■ Problem requirements:
Look through the listing below and report the lines that have the word "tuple" in them.
*** Records provided ***
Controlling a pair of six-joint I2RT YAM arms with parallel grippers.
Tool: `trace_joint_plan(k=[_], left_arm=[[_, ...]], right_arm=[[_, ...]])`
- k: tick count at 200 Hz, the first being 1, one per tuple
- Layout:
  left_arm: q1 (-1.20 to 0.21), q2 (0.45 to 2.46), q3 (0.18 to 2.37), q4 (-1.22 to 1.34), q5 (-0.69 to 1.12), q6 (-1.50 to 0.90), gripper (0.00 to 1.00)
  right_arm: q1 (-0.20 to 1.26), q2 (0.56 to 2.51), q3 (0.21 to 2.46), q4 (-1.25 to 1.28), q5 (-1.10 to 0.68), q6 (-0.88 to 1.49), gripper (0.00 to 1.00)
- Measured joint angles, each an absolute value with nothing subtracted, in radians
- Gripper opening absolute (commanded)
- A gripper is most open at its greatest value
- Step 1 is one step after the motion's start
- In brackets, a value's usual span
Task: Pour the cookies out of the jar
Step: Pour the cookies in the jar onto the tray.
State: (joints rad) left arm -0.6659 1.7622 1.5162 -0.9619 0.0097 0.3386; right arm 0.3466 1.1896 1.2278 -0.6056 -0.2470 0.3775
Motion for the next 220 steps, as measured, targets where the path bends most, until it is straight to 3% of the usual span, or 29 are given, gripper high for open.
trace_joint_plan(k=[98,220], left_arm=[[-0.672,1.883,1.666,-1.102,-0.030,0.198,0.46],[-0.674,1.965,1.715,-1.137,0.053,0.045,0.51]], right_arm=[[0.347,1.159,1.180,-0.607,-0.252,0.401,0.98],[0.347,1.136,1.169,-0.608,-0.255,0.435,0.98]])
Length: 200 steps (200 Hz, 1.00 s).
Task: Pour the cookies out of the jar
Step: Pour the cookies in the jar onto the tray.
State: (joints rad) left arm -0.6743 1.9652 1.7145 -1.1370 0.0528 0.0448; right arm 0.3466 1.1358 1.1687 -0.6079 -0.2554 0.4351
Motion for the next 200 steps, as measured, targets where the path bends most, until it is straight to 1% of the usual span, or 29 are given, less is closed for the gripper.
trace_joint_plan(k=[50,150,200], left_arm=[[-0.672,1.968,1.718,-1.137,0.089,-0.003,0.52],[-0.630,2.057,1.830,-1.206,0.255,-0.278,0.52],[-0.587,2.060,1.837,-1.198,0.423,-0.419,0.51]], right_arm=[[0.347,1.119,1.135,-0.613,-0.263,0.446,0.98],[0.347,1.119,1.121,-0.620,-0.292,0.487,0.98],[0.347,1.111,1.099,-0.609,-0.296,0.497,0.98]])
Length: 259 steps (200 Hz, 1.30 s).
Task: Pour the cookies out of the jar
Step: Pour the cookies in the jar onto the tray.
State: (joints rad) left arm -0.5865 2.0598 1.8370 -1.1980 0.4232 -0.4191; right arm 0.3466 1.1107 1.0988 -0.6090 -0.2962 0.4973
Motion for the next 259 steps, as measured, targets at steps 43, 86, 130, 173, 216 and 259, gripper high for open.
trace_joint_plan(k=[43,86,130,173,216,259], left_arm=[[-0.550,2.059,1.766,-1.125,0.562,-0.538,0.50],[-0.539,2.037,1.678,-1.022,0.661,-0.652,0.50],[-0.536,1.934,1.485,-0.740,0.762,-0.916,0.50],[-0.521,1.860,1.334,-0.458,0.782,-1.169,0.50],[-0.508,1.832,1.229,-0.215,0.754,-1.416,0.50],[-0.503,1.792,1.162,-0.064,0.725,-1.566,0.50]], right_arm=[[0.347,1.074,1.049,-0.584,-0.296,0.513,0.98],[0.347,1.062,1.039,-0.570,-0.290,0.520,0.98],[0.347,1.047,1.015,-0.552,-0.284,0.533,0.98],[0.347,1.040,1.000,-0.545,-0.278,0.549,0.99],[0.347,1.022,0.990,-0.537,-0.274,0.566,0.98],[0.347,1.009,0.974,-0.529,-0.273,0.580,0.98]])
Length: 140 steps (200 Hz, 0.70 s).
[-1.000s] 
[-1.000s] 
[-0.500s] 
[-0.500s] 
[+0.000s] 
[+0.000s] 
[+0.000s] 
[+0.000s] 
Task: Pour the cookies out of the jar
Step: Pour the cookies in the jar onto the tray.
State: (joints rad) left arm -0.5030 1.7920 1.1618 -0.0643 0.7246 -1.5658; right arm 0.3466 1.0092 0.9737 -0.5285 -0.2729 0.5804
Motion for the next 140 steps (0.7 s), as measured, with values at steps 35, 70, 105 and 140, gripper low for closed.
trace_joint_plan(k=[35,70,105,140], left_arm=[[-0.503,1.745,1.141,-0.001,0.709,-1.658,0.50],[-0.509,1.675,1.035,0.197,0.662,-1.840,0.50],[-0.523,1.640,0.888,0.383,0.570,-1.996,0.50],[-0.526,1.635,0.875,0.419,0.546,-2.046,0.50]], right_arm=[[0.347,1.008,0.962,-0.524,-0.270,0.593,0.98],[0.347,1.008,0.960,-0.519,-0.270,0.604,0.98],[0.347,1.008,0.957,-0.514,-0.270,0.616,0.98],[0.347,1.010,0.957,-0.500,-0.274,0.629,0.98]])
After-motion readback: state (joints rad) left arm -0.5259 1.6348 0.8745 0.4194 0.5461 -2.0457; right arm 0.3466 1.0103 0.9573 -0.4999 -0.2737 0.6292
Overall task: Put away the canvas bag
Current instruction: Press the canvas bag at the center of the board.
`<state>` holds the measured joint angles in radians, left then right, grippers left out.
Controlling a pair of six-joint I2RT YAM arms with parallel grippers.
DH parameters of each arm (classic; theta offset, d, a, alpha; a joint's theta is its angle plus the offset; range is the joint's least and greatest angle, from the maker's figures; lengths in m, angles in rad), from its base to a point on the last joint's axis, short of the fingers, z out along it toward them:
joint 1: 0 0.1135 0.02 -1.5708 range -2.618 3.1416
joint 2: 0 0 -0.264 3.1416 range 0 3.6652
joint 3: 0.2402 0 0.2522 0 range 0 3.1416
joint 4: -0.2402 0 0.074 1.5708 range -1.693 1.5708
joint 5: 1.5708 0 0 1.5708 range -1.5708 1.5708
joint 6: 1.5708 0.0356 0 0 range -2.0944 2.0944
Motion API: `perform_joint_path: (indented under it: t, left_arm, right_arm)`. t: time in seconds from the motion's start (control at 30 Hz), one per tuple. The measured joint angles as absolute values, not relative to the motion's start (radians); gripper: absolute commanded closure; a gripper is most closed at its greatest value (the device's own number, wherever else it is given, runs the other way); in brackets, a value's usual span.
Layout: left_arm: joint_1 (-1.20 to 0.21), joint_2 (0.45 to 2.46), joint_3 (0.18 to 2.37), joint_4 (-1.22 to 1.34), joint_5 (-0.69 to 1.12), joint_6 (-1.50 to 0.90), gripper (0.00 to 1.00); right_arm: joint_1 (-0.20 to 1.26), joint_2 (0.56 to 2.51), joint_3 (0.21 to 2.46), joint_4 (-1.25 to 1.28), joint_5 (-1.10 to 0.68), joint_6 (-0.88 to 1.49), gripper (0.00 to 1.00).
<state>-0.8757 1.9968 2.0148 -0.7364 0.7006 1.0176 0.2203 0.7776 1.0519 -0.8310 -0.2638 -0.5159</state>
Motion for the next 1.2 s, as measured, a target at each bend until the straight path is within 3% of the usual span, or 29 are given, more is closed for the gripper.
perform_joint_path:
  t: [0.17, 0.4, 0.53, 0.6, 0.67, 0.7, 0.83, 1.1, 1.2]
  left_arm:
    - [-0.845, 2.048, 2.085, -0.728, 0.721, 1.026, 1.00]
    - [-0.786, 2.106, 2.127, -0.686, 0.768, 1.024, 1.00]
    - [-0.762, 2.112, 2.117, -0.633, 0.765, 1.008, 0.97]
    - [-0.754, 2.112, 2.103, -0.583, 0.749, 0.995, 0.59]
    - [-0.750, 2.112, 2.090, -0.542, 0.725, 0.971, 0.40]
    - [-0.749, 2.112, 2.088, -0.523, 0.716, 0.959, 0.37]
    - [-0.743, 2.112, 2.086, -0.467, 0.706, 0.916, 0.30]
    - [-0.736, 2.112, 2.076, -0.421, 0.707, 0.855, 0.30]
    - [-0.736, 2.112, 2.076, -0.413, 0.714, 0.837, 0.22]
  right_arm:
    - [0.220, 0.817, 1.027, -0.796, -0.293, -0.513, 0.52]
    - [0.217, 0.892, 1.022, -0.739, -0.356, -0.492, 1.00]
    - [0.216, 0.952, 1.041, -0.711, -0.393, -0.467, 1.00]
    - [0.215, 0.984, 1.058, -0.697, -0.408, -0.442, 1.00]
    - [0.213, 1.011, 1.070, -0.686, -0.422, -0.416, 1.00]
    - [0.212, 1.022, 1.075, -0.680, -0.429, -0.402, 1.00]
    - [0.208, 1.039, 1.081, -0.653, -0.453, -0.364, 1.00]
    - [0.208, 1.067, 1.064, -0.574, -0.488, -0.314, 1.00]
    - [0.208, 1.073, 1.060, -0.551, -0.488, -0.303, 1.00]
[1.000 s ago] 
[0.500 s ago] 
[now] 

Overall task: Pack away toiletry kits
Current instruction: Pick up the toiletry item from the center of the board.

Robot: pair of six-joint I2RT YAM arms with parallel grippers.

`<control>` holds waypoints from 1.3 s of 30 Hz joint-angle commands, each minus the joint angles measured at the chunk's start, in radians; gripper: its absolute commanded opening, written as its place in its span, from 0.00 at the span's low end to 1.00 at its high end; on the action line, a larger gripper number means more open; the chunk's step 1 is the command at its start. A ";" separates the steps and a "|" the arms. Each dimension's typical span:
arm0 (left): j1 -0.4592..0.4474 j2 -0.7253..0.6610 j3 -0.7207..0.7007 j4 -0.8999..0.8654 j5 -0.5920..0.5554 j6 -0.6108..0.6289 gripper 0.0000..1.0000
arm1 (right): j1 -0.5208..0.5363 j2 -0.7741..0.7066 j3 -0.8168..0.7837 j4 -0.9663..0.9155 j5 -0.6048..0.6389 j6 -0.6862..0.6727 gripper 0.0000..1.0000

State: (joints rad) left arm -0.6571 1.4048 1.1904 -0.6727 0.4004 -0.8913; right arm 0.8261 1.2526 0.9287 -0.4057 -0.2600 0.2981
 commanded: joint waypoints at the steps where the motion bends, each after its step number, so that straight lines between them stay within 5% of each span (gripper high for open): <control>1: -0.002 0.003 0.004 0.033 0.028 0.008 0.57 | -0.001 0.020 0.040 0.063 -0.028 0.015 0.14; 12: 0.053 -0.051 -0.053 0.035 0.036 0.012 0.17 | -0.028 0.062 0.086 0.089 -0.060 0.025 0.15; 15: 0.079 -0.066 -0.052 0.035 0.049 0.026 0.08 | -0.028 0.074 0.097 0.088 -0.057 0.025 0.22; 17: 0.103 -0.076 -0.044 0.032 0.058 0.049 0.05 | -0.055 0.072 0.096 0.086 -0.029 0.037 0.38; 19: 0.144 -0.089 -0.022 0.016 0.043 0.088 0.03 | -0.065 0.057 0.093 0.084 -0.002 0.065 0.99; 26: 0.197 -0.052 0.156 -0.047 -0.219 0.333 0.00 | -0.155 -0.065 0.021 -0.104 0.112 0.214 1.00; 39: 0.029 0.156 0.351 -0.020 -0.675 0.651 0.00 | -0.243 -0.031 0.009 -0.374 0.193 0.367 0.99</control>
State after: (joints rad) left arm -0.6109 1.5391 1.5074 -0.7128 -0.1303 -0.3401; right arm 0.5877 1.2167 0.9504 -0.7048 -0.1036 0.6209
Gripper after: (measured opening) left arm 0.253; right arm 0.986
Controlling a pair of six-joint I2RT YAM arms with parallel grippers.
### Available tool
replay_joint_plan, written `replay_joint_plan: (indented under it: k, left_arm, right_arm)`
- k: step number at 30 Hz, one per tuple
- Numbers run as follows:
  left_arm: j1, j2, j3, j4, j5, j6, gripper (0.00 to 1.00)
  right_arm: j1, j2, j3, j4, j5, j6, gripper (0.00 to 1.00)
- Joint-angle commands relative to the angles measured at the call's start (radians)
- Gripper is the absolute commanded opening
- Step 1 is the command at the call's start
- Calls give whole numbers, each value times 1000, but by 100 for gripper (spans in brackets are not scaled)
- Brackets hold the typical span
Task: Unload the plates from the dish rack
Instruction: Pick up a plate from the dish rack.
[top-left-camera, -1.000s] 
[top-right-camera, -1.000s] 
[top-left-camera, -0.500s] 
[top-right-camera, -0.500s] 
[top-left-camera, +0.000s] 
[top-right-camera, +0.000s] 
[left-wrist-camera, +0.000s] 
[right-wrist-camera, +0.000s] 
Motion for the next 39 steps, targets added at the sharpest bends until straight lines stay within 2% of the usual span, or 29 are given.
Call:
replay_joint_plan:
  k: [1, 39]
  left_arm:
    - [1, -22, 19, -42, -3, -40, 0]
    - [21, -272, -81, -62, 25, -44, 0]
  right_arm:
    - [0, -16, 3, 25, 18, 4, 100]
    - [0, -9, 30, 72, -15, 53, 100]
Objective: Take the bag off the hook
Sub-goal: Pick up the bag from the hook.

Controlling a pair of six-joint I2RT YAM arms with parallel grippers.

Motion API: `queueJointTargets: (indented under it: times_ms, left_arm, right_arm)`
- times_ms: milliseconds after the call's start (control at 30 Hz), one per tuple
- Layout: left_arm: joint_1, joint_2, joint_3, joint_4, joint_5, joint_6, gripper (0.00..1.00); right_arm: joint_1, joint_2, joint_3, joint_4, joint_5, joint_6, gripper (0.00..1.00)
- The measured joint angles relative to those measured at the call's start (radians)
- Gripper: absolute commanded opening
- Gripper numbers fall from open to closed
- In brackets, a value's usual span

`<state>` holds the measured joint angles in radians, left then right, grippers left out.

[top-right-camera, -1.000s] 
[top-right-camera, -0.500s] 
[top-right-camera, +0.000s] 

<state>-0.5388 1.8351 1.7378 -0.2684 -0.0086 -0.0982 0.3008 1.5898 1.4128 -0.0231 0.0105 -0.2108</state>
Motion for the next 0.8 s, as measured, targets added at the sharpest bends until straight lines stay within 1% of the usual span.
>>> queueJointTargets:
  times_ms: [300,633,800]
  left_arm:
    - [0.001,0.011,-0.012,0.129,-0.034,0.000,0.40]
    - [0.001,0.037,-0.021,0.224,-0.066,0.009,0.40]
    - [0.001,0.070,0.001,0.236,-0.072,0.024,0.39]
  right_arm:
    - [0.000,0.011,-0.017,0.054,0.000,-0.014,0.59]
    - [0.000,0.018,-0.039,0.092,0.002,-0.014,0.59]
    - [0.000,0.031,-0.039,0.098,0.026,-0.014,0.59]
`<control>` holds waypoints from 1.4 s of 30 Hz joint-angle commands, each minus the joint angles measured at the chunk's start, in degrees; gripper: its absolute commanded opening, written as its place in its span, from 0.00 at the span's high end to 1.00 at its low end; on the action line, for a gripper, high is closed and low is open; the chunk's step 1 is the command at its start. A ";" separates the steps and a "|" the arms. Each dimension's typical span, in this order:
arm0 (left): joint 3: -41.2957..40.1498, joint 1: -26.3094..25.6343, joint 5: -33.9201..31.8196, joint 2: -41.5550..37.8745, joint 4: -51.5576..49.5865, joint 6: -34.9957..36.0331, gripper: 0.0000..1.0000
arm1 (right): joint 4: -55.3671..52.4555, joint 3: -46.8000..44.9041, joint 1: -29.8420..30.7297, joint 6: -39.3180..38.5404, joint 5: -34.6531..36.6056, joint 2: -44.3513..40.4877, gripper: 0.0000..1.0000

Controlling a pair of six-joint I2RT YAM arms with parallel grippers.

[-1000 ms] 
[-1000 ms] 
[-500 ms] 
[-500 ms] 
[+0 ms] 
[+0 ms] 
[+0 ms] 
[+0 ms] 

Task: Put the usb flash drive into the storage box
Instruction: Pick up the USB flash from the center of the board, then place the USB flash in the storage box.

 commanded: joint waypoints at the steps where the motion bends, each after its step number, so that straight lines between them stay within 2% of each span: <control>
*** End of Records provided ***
■ Response to the task:
- k: tick count at 200 Hz, the first being 1, one per tuple
Motion API: `perform_joint_path: (indented under it: t, left_arm, right_arm)`. t: time in seconds from the motion's start (control at 30 Hz), one per tuple. The measured joint angles as absolute values, not relative to the motion's start (radians); gripper: absolute commanded closure; a gripper is most closed at its greatest value (the device's own number, wherever else it is given, runs the other way); in brackets, a value's usual span.
- k: step number at 30 Hz, one per tuple
- times_ms: milliseconds after the call's start (control at 30 Hz), one per tuple

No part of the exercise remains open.